PB bercerita, kekerasan dialami lagi olehnya pada 20 Februari 2023 saat BI menanyakan biaya pengeluaran rumah tangga bulan itu saat makan malam. BI diduga menjelek-jelekan PB dan keluarganya, emosinyapun semakin meninggi, lalu menyiram minyak cabai.
Kejadian juga berlanjut hingga ada penaburan bubuk cabai ke mata PB. “Minyak cabai dari meja makan di siram ke atas kepala,” tutur PB.
Pertengkaran keduanya berlanjut karena membahas persoalan ekonomi keluarga. Penganiayaan terus berlanjut ketika PB ingin menjelaskan perihal pengeluaran bulan Februari.
Dia melapor lagi ke Polres Metro Depok pada 26 Februari 2023 pada pukul 01.00 WIB. BI pun menjadi tersangka atas dugaan KDRT.
Namun dia melapor balik atas dugaan kasus yang sama dilakukan oleh PB. Istrinya itu akhirnya turut menjadi tersangka dan dilakukan penahanan pada Selasa malam, 23 Mei 2023, sedangkan PB tidak ditahan.
PB berharap mendapatkan keadilan bagi dirinya yang telah mendapat perlakuan KDRT. “Ketika seorang wanita digituin, saya harus apa untuk membela diri? Apakah saya harus diam sampai saya meninggal?” ucapnya.
Kepala Satuan Reserse Kriminal Polres Metro Depok Ajun Komisaris Besar Polisi Yogen Heroes Baruno menuturkan, alat kelamin BI juga mengalami luka. Saat itu dalam posisi PB bertahan dari cengkeraman BI.
“Kemudian terjadi pergumulan, setelah itu, mohon maaf, sang istri meremas dengan keras alat kelamin suami. Untuk melepaskan itu, suami memukul dengan keras ke istri,” kata Yogen, Rabu, 24 Mei 2023.
Polisi tidak menahan PB atas dasar surat rekomendasi rumah sakit perihal kondisi fisiknya. Alasan PB ikut menjadi tersangka karena diduga tidak kooperatif sejak awal penyelidikan.
Kasus ini menimbulkan berbagai persepsi publik karena posisi BI tidak ditahan, sedangkan PB dilakukan penahanan. Kapolda Metro Jaya Inspektur Jenderal Karyoto merespon kasus ini, dia juga bercerita bahwa dirinya dihubungi oleh Menteri Koordinator Bidang Politik, Hukum, dan Keamanan Mahfud Md agar memberi atensi.
Karyoto lansung mendatangi Polres Metro Depok pada Kamis, 25 Mei 2023, untuk mendengar langsung penanganan kasus. Dia menjelaskan bahwa PB dan BI telah ditangguhkan penahanannya.

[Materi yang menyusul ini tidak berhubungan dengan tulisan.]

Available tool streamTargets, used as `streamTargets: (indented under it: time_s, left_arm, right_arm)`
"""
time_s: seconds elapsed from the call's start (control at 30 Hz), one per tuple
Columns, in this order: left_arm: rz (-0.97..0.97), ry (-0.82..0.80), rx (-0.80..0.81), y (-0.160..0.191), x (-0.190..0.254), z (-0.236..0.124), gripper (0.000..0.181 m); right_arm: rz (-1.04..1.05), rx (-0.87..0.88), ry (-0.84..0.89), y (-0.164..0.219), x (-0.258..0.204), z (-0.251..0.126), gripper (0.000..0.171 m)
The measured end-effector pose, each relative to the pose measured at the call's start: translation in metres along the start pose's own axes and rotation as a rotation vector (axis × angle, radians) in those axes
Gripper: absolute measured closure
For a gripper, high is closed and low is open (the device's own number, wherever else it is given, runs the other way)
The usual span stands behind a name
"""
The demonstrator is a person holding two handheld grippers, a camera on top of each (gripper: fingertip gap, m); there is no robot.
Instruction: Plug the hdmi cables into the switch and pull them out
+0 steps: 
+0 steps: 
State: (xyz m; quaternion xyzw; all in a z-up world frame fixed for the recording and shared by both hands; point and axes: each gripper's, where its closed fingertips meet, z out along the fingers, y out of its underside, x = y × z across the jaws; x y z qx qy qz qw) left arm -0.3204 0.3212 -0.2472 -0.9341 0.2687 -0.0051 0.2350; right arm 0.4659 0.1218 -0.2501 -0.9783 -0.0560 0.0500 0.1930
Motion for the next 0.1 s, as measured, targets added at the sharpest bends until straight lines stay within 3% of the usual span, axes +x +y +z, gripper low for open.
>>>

Proses perkara ini diklaim masih sesuai prosedur Kitab Undang-Undang Hukum Acara Pidana atau KUHAP. “Alasannya masih ya patut dan wajar terhadap apa-apa yang dilakukan oleh penyidik dalam proses penyidikan,” kata Karyoto di Markas Polres Metro Depok, Kamis, 25 Mei 2023.
Sekarang, kedua belah pihak diberikan waktu perenungan untuk menentukan sikap penyelesaian masalah. Polisi masih menawarkan upaya restorative justice untuk menyelesaikan perkara rumah tangga ini.
Dia menyampaikan bahwa upaya ini bagian dari semangat dalam Undang-Undang Nomor 23 Tahun 2004 tentang Penghapusan Kekerasan Dalam Rumah Tangga. “Karena semangat dalam Undang-Undang KDRT ini adalah untuk menyatukan kembali sebuah keluarga yang utuh ya," ujar Karyoto.
Setelah kedatangan Karyoto ke Markas Polres Metro Depok, kasus ini dilimpahkan ke Polda Metro Jaya. Kepala Bidang Hubungan Masyarakat Polda Metro Jaya Komisaris Besar Polisi Trunoyudo Wisnu Andiko menuturkan, penyidik dari polres juga akan membantu bila dibutuhkan.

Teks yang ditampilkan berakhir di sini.